Professionals who are concerned about the use of AI in security cite the following reasons:
- Poor data quality leading to unintended bias and other issues (38%).
- Lack of transparency (36%).
- Skills/expertise gaps when it comes to managing complex AI systems (33%).
- Data poisoning (28%).
Hallucinations, privacy, data leakage or loss, accuracy and misuse were other options for what people might be concerned about; all of these options received under 25% of the votes in the survey, where respondents were invited to select their top three concerns.
SEE: The UK National Cyber Security Centre found generative AI may enhance attackers’ arsenals. (TechRepublic)
Over half (51%) of respondents said “yes” to the question of whether they are concerned about the potential risks of over-reliance on AI for cybersecurity; another 28% were neutral.
Planned uses for generative AI in cybersecurity
Of the organizations planning to use generative AI for cybersecurity, there is a very wide spread of intended uses (Figure B). Common uses include:
- Rule creation.
- Attack simulation.
- Compliance violation monitoring.
- Network detection.
- Reducing false positives.
Figure B
How organizations are structuring their teams in the age of AI
Of the people surveyed, 74% say their organizations plan to create new teams to oversee the secure use of AI within the next five years. How those teams are structured can vary.
Today, some organizations working on AI deployment put it in the hands of their security team (24%). Other organizations give primary responsibility for AI deployment to the IT department (21%), the data science/analytics team (16%), a dedicated AI/ML team (13%) or senior management/leadership (9%). In rarer cases, DevOps (8%), cross-functional teams (6%) or a team that did not fit in any of the categories (listed as “other” at 1%) took responsibility.
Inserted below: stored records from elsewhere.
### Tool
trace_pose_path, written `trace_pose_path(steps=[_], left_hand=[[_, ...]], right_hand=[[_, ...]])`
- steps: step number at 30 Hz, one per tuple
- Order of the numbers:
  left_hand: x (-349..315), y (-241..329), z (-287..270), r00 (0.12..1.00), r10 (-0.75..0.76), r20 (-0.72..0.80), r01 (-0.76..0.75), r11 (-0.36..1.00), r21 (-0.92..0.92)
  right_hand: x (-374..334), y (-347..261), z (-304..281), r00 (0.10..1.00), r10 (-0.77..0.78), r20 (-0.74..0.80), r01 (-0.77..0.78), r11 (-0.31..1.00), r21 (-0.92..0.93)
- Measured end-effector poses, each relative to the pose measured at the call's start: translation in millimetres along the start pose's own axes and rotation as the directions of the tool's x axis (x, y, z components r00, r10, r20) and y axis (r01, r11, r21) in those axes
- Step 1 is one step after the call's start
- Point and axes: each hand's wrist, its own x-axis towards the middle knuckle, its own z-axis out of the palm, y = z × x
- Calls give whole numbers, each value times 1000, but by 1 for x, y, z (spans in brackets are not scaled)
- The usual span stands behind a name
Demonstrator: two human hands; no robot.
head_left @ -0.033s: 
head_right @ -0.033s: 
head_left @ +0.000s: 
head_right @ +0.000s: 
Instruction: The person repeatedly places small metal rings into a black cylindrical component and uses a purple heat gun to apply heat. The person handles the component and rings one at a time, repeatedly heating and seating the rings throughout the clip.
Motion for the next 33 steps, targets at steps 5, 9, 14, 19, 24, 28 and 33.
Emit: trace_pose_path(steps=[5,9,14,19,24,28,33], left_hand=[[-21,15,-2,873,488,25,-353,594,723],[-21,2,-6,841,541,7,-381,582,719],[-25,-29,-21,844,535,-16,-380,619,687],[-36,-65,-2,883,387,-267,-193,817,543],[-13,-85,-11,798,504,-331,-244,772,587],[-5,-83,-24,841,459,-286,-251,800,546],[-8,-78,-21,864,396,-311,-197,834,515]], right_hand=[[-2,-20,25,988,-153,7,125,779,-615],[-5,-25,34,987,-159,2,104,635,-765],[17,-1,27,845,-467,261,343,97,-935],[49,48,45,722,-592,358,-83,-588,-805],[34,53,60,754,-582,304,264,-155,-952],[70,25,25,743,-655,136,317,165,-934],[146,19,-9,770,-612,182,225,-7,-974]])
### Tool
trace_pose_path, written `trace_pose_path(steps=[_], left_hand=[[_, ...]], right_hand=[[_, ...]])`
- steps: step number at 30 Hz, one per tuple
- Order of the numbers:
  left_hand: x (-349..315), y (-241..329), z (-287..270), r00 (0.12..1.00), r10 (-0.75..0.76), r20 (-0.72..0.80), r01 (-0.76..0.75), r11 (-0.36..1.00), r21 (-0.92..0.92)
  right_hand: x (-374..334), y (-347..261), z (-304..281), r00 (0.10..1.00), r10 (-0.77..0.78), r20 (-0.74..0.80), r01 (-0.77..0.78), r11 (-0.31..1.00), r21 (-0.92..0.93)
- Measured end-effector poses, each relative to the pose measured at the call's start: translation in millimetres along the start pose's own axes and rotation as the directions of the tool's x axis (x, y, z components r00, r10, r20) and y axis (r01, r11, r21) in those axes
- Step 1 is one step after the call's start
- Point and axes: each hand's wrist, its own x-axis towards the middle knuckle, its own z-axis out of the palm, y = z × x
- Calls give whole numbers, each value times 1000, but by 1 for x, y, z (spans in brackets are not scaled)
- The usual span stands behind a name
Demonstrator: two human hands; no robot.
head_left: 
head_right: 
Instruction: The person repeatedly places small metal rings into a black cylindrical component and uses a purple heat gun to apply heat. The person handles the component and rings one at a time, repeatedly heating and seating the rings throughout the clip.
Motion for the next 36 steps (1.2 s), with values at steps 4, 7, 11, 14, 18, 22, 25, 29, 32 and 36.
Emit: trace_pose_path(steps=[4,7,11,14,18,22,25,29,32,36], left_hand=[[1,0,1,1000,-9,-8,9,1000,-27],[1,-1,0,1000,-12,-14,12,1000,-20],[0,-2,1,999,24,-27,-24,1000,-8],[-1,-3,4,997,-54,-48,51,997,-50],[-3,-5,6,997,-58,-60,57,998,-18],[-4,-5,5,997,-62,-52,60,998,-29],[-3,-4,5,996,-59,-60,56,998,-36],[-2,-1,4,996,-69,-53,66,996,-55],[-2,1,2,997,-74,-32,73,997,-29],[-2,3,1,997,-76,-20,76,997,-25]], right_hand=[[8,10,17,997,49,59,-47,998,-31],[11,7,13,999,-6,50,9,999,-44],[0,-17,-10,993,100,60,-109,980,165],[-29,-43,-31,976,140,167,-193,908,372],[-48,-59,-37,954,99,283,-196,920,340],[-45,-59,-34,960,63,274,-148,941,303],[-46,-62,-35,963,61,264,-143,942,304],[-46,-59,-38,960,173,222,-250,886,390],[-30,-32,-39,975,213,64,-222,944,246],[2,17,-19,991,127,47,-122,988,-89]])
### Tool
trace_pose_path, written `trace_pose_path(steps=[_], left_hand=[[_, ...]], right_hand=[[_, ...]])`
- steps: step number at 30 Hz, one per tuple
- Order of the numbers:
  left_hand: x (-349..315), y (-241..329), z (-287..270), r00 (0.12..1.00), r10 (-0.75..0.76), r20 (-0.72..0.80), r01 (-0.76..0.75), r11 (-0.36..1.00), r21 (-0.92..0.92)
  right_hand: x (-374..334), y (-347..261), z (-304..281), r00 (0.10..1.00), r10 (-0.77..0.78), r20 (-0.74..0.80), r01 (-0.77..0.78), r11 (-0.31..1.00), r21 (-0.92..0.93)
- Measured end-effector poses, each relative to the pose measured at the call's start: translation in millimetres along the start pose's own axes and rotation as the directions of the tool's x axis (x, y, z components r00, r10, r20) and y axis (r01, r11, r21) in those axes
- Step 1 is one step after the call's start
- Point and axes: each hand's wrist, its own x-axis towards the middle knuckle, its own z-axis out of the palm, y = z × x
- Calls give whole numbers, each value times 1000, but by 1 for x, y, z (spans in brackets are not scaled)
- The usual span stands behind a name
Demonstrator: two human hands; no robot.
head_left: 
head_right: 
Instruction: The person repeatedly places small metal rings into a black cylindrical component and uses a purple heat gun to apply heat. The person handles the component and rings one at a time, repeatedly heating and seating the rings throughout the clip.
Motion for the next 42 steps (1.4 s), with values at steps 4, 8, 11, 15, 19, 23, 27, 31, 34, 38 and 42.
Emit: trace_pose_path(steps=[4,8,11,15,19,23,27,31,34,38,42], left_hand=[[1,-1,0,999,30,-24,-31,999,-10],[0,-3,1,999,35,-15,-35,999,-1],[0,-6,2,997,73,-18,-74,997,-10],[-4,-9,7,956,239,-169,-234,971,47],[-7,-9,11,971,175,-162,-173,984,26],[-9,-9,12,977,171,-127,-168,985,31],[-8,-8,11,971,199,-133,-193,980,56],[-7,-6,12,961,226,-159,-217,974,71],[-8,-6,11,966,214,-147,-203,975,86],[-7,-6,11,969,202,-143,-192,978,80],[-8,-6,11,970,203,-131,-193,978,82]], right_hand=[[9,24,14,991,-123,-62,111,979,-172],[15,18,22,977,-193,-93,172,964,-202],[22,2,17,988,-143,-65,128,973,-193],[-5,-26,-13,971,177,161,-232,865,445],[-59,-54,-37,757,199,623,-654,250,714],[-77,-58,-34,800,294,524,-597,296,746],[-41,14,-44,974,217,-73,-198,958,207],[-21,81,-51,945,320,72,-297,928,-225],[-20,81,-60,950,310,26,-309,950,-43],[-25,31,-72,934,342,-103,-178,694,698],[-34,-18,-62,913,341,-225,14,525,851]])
SEE: Hiring kit: prompt engineer (TechRepublic Premium)
“It’s evident that AI in cybersecurity is not just transforming existing roles but also paving the way for new specialized positions,” wrote lead author Hillary Baron and the team of contributors.
What kind of positions? Generative AI governance is a growing sub-field, Baron told TechRepublic, as is AI-focused training and upskilling.
“In general, we’re also starting to see job postings that include more AI-specific roles like prompt engineers, AI security architects, and security engineers,” said Baron.